**WORK INSTRUCTIONS**
Within these entries, which lines include the string "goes"? Copy each one.

**STUDY MATERIAL**

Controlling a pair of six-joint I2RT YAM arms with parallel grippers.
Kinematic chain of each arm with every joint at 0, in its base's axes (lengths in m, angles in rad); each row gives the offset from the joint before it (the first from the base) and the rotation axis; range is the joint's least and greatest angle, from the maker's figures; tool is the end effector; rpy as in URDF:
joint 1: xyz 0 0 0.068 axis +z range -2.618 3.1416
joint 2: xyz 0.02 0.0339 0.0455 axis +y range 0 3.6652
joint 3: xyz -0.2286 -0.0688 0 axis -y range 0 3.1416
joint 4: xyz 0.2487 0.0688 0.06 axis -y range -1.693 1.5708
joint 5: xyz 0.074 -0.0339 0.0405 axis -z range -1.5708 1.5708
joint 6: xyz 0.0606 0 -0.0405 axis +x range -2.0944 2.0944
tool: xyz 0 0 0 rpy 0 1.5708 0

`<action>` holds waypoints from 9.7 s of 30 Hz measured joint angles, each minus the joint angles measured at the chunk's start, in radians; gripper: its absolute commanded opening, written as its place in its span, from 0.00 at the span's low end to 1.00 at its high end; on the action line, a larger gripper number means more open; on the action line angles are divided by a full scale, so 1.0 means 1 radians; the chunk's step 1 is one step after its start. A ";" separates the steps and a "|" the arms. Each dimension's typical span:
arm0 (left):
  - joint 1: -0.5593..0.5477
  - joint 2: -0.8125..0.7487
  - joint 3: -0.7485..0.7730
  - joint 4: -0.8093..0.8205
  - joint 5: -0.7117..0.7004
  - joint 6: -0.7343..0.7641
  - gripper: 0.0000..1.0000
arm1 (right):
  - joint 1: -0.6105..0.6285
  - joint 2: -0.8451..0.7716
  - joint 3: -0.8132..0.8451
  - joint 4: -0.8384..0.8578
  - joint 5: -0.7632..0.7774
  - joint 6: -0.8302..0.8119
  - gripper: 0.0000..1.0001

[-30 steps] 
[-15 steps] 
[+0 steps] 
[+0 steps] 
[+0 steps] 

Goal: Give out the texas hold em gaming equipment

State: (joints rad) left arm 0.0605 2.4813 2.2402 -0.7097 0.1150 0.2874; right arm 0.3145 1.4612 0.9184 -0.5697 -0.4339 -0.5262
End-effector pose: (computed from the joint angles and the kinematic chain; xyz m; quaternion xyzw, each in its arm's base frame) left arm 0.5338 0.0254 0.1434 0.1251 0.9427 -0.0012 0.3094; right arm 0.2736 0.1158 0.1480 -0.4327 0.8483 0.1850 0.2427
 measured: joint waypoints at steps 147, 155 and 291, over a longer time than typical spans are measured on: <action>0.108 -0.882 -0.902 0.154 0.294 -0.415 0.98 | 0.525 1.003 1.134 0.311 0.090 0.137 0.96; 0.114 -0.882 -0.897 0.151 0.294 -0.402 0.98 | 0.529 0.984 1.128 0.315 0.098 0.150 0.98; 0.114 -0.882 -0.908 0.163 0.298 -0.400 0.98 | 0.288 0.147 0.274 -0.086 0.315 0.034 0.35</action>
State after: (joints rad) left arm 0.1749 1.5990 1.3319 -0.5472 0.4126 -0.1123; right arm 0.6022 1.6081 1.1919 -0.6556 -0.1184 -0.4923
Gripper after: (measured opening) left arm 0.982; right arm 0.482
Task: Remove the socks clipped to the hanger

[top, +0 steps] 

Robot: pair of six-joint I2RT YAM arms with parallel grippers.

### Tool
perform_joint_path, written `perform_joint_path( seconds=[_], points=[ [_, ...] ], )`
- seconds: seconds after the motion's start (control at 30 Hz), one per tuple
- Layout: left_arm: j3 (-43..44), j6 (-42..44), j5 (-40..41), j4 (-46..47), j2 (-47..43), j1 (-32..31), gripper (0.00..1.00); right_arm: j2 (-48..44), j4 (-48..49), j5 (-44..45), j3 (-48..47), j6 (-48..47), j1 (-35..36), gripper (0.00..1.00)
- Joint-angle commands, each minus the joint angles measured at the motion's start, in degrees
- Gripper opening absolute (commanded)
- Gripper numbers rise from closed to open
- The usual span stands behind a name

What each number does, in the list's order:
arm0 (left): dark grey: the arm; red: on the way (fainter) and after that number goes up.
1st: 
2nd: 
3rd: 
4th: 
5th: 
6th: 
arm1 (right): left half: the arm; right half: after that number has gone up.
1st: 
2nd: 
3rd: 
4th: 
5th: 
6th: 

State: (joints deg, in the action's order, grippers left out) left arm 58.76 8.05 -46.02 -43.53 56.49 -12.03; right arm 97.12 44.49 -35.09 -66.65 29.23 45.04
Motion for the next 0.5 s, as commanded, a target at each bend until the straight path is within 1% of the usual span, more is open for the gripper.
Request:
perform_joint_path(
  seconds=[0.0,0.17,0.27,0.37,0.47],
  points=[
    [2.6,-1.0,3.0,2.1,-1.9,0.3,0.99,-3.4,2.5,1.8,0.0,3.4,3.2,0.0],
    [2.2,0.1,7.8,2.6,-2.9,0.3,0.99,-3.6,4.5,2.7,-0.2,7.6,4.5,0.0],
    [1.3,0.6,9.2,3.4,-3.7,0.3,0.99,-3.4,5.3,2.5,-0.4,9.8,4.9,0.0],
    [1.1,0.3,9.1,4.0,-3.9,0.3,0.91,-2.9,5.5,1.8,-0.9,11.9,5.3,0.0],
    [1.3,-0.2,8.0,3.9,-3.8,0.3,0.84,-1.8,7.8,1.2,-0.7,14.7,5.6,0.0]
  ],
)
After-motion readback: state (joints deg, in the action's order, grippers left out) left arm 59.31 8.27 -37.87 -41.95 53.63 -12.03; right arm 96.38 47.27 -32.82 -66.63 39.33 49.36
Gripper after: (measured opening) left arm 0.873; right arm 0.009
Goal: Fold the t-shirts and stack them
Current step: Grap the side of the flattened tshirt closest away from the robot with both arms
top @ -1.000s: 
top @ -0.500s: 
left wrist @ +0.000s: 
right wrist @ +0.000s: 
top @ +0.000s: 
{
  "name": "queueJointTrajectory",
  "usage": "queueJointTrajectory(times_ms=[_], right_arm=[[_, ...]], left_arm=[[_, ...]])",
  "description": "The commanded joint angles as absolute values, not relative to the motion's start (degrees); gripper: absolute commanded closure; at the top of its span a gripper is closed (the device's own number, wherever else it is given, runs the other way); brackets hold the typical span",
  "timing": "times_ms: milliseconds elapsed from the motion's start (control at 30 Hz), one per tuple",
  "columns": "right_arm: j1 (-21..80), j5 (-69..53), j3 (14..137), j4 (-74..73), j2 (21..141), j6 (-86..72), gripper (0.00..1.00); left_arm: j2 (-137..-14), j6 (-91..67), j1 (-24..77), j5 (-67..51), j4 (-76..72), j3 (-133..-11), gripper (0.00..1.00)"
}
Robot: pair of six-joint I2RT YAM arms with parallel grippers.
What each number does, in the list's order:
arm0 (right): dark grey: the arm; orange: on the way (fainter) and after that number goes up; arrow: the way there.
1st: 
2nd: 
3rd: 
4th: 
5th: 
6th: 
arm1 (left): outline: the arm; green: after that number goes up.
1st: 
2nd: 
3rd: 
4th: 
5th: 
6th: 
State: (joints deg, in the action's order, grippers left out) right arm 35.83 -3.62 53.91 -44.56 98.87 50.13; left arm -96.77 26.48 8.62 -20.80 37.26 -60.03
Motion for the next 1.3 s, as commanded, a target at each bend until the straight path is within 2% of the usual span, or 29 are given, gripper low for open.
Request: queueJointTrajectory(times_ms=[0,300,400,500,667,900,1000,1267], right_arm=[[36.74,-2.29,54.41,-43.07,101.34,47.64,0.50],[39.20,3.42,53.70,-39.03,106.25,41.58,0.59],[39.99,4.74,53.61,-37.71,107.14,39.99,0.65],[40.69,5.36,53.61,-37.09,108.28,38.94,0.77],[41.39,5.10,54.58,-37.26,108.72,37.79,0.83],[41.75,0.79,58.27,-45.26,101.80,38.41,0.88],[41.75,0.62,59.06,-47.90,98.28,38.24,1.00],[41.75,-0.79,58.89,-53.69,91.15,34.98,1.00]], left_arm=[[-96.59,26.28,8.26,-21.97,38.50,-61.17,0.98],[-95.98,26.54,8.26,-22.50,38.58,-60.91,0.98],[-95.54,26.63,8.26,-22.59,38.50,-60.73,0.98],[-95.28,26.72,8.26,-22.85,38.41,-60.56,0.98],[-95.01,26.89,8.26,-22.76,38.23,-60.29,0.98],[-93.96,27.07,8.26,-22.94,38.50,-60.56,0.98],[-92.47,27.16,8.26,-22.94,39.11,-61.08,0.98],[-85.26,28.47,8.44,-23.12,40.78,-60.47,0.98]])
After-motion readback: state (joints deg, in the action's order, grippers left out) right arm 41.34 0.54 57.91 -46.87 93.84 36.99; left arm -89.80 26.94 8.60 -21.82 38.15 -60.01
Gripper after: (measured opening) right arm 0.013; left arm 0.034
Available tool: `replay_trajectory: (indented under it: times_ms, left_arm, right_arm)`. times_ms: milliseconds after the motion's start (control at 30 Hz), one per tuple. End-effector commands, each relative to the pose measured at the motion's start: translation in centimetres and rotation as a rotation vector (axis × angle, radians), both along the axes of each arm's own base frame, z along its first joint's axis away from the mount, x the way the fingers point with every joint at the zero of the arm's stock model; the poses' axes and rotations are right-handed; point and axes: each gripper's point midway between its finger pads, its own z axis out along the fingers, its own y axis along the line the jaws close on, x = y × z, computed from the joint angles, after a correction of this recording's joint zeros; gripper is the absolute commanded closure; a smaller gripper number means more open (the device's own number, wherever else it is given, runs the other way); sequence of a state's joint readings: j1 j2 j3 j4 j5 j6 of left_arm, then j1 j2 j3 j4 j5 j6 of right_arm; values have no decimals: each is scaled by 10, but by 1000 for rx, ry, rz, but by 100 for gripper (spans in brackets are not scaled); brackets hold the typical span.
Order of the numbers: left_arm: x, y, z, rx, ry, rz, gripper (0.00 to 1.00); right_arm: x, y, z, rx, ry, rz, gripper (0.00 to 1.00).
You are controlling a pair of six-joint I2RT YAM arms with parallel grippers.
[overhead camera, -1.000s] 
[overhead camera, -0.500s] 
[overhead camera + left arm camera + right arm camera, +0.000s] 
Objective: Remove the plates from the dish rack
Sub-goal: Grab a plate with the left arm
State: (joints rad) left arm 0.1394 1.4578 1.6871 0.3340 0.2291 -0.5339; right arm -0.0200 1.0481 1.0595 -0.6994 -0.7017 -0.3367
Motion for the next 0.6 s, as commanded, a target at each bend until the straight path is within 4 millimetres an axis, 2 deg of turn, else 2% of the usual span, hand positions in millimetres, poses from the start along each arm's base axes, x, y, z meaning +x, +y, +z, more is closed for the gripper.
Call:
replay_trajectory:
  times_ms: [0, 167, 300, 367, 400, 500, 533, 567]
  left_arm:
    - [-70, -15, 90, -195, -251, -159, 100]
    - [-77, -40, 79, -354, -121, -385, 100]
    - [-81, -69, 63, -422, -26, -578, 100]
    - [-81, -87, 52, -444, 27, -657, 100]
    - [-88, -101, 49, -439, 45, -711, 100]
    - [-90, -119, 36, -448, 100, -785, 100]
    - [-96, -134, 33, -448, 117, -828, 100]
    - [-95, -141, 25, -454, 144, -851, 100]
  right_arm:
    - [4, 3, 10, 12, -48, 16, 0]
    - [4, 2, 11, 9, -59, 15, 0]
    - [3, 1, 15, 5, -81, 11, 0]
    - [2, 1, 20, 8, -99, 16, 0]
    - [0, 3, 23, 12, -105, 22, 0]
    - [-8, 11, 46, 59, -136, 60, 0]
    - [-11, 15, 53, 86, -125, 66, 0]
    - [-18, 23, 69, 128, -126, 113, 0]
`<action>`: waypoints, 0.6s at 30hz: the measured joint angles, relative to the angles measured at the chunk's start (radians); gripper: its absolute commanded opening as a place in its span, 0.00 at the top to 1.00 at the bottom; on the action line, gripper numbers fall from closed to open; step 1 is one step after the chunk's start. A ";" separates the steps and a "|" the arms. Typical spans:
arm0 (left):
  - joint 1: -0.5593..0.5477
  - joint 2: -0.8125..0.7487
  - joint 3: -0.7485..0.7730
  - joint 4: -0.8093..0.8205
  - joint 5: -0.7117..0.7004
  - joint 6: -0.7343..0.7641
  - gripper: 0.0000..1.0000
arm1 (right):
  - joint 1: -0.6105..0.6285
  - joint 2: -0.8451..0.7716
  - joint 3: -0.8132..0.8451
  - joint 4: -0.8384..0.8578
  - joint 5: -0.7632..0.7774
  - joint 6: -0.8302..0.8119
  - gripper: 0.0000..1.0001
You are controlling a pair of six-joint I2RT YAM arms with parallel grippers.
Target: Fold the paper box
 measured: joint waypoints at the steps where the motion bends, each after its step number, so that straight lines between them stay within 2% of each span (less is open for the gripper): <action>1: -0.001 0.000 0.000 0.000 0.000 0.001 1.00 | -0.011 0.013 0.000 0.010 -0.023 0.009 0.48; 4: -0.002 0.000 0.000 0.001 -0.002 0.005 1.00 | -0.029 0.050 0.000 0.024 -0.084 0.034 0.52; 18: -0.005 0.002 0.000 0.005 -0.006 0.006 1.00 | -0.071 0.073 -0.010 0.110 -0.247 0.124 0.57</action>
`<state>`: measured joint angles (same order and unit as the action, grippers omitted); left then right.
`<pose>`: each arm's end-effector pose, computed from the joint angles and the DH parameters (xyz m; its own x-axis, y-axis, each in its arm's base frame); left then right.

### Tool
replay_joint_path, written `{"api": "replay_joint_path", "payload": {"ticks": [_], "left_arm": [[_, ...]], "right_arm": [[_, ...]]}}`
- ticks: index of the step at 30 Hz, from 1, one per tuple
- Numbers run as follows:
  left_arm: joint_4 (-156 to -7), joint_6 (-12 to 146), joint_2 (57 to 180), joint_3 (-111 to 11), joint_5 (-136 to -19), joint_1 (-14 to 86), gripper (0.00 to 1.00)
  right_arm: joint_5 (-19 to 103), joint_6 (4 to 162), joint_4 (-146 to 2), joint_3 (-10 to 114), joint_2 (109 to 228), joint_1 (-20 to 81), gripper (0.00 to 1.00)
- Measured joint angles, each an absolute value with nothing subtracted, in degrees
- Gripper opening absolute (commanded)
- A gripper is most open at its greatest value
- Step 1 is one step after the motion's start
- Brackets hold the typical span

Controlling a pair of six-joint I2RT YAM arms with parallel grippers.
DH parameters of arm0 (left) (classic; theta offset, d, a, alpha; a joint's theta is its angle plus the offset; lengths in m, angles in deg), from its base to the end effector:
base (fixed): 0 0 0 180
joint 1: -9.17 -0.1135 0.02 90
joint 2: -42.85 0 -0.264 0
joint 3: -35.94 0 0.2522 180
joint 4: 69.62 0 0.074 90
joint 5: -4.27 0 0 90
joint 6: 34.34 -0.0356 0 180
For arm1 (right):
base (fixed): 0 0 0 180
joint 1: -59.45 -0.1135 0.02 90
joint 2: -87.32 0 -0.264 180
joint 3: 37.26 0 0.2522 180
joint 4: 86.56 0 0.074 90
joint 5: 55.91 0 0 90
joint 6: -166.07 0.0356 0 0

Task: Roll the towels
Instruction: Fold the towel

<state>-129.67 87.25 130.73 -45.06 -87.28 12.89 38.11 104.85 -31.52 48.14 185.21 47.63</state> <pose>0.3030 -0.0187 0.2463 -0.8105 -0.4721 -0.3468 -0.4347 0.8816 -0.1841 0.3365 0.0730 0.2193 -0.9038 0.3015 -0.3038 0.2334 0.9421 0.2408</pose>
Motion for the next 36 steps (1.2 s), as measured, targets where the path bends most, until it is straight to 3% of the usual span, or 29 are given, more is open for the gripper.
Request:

**ANSWER SPACE**
arm0 (left): dark grey: the arm; red: on the way (fainter) and after that number goes up.
arm0 (right): dark grey: the arm; orange: on the way (fainter) and after that number goes up; arrow: the way there.
arm1 (left): outline: the arm; green: after that number goes up.

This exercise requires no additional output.